Problem details: Transcribe the records below exactly, leaving out any pictures.
═══ Data shown
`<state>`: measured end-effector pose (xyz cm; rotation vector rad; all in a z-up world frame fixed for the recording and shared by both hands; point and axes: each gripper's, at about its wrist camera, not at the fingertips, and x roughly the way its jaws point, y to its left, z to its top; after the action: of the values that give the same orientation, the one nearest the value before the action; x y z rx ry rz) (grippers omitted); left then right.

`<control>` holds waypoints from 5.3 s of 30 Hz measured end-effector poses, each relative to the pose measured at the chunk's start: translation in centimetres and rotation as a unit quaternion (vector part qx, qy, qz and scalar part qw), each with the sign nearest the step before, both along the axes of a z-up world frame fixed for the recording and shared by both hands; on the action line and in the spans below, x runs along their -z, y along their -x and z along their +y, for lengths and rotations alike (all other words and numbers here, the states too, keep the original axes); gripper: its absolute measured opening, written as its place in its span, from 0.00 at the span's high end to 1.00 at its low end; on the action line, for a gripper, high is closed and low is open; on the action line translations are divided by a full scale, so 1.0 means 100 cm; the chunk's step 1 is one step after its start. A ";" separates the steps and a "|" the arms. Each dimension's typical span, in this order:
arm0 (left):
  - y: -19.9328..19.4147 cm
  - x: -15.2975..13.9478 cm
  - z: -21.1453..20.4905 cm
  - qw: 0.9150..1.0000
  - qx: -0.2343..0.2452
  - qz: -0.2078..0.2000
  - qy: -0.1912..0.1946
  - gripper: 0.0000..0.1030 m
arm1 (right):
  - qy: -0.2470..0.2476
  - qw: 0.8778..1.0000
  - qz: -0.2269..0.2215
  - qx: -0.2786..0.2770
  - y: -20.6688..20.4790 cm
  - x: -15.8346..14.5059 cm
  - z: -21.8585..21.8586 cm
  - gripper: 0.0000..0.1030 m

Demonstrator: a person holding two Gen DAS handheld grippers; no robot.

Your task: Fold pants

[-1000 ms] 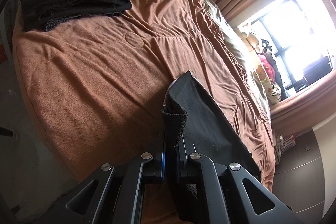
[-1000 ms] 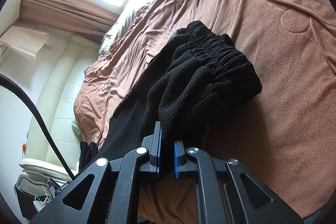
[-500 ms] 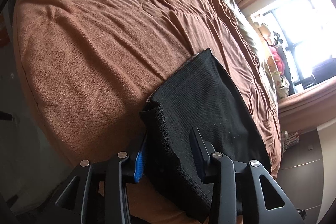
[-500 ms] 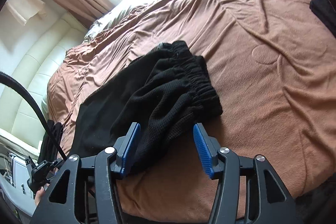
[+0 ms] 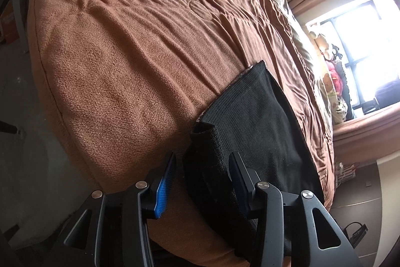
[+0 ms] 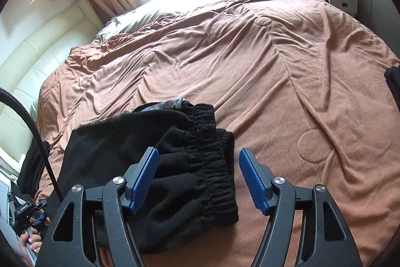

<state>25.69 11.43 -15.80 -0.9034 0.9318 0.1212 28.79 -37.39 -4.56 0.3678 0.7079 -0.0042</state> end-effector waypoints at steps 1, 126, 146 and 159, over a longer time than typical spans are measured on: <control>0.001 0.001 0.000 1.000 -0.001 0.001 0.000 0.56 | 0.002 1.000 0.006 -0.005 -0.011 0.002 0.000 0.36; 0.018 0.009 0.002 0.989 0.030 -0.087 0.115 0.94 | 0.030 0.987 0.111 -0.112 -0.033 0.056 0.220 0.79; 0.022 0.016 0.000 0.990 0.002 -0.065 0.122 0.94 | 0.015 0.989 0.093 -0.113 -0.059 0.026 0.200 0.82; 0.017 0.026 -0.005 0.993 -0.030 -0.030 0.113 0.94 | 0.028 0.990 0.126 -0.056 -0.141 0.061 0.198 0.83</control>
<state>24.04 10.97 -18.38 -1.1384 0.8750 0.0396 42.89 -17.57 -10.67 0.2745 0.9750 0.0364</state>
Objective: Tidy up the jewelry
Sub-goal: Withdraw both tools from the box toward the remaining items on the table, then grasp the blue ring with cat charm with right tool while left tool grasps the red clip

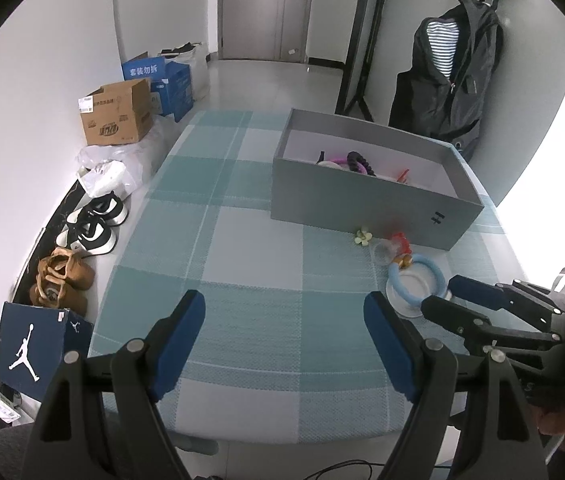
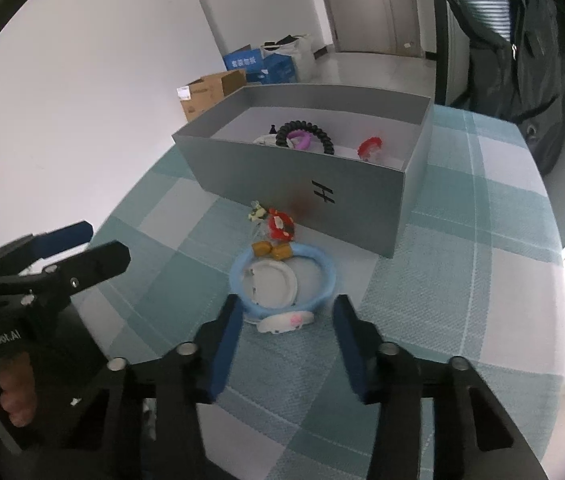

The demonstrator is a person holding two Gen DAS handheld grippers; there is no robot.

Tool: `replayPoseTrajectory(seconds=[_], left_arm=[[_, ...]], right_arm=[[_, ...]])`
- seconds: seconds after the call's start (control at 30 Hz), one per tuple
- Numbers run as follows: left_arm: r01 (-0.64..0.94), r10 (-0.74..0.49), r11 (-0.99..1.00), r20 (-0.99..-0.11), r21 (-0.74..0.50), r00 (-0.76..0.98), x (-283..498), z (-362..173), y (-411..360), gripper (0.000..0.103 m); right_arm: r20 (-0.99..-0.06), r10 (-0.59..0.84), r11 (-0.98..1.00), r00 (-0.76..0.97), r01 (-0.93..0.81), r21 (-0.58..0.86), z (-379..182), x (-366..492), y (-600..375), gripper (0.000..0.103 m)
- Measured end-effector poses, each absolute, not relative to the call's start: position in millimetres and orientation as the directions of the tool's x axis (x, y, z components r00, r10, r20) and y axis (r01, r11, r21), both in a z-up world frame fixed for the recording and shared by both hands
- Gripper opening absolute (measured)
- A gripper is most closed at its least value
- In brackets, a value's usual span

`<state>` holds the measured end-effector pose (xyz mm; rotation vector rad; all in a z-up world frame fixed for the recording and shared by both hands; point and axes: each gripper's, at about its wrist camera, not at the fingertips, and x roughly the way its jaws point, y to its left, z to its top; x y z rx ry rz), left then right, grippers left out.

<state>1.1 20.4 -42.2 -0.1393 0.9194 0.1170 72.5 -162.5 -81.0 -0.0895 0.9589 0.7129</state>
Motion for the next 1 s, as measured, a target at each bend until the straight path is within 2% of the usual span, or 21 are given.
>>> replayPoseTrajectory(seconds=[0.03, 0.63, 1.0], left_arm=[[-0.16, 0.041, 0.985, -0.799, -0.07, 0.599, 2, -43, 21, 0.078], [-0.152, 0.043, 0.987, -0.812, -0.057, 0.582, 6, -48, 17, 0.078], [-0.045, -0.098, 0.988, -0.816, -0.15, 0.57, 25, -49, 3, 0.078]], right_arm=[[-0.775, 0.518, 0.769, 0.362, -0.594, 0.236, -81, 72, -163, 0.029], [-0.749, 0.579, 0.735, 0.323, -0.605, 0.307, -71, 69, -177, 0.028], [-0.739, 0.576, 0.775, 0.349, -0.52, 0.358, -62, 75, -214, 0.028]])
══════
Task result:
`<state>`: measured end-effector pose (xyz cm; rotation vector rad; all in a z-up world frame fixed for the recording and shared by both hands; point and axes: each gripper's, at about its wrist camera, not at the fingertips, and x roughly the way its jaws point, y to its left, z to its top; after the action: of the values that give the same orientation, the one nearest the value before the action; x y z rx ry rz) (grippers omitted); left then right.

`<control>` holds waypoints from 5.3 s of 30 Hz measured end-effector poses, each relative to the pose measured at the chunk's start: translation in centimetres and rotation as a unit quaternion (vector part qx, qy, qz and scalar part qw), each with the sign nearest the step before, both along the axes of a z-up world frame fixed for the recording and shared by both hands; on the action line and in the spans below, x runs along their -z, y along their -x and z along their +y, for lengths and rotations alike (all other words and numbers here, the states too, keep the original axes); gripper: its absolute measured opening, written as its place in its span, from 0.00 at the span's high end to 1.00 at its low end; on the action line, for a gripper, high is closed and low is open; on the action line translations are divided by a full scale, so 1.0 means 100 cm; the chunk's step 1 is one step after its start. A ";" separates the steps and a "|" the arms. Each dimension's typical span, in this order:
arm0 (left):
  - y: -19.9328..19.4147 cm
  - x: -15.2975..13.9478 cm
  - z: -21.1453..20.4905 cm
  - qw: 0.9150..1.0000
  - qx: -0.2343..0.2452
  - qz: -0.2078..0.2000
  - qy: -0.1912..0.1946
  - gripper: 0.0000..0.1030 m
arm1 (right):
  - qy: -0.2470..0.2476
  - qw: 0.8778..1.0000
  - qz: -0.2269..0.2215
  - qx: -0.2786..0.2770
  - y: -20.6688..20.4790 cm
  - x: -15.8346..14.5059 cm
  - z: -21.8585..21.8586 cm
  - gripper: 0.0000..0.1030 m

Demonstrator: a person holding two Gen DAS handheld grippers; no robot.

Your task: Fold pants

[-1000 ms] 
[-1000 ms] 
[-500 ms] 
[-500 ms] 
[+0 ms] 
[+0 ms] 

<state>25.69 11.43 -15.80 -0.9034 0.9318 0.1212 28.79 -37.39 -4.56 0.3678 0.7079 -0.0042</state> end-effector waypoints at steps 1, 126, 146 and 159, over a longer time than typical spans are measured on: <control>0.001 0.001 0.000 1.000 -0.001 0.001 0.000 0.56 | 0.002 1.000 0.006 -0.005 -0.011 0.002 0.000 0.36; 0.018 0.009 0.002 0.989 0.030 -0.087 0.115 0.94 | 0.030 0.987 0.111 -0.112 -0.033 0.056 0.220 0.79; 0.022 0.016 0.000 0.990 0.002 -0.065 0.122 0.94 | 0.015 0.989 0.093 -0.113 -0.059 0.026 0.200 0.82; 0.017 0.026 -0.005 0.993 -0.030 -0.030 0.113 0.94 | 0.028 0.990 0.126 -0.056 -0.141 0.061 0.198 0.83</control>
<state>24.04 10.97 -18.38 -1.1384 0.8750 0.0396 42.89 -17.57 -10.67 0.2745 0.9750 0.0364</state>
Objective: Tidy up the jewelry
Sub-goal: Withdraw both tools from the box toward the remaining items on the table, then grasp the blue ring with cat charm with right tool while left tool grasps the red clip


The demonstrator is a person holding two Gen DAS handheld grippers; there is no robot.

Tool: `replayPoseTrajectory(seconds=[_], left_arm=[[_, ...]], right_arm=[[_, ...]])`
- seconds: seconds after the call's start (control at 30 Hz), one per tuple
- Numbers run as follows: left_arm: r01 (-0.64..0.94), r10 (-0.74..0.49), r11 (-0.99..1.00), r20 (-0.99..-0.11), r21 (-0.74..0.50), r00 (-0.76..0.98), x (-283..498), z (-362..173), y (-411..360), gripper (0.000..0.103 m); right_arm: r20 (-0.99..-0.06), r10 (-0.59..0.84), r11 (-0.98..1.00), r00 (-0.76..0.97), r01 (-0.93..0.81), r21 (-0.58..0.86), z (-379..182), x (-366..492), y (-600..375), gripper (0.000..0.103 m)
- Measured end-effector poses, each absolute, not relative to the call's start: position in millimetres and orientation as the directions of the tool's x axis (x, y, z components r00, r10, r20) and y axis (r01, r11, r21), both in a z-up world frame fixed for the recording and shared by both hands
- Gripper opening absolute (measured)
- A gripper is most closed at its least value
- In brackets, a value's usual span

`<state>` holds the measured end-effector pose (xyz mm; rotation vector rad; all in a z-up world frame fixed for the recording and shared by both hands; point and axes: each gripper's, at about its wrist camera, not at the fingertips, and x roughly the way its jaws point, y to its left, z to its top; x y z rx ry rz), left then right, grippers left out.

<state>1.1 20.4 -42.2 -0.1393 0.9194 0.1170 72.5 -162.5 -81.0 -0.0895 0.9589 0.7129</state>
Motion for the next 1 s, as measured, a target at each bend until the straight path is within 2% of the usual span, or 21 are given.
>>> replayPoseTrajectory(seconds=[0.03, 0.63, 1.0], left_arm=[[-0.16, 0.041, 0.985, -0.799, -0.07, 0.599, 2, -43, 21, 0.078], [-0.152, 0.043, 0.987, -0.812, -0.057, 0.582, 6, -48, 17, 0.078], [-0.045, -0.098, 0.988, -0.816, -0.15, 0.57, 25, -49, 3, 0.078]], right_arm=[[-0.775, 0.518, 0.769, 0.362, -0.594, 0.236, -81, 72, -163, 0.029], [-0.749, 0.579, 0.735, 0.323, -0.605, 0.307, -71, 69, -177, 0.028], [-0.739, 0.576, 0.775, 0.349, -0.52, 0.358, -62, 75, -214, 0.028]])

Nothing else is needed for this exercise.